### RECORDED DATA
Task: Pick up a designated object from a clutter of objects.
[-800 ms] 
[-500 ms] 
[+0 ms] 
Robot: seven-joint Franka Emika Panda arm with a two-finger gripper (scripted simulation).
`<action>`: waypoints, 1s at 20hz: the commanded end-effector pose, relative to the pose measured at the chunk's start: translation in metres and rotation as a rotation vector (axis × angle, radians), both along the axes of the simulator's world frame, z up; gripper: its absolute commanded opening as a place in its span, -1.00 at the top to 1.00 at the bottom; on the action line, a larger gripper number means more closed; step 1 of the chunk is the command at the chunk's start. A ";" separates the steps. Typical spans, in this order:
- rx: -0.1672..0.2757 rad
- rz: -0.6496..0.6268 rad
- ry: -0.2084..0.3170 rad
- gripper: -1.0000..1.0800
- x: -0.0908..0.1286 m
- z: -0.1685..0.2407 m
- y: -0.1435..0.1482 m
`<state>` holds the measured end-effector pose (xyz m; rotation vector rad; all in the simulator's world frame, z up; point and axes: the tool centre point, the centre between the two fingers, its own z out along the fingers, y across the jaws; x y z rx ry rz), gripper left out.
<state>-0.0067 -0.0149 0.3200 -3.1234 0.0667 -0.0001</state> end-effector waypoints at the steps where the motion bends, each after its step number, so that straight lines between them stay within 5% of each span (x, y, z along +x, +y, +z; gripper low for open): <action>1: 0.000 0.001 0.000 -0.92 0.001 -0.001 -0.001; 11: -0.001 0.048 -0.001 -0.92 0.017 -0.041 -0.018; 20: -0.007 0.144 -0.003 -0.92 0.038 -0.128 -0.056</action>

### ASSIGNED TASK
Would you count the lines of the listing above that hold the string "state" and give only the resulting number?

### SOLUTION
2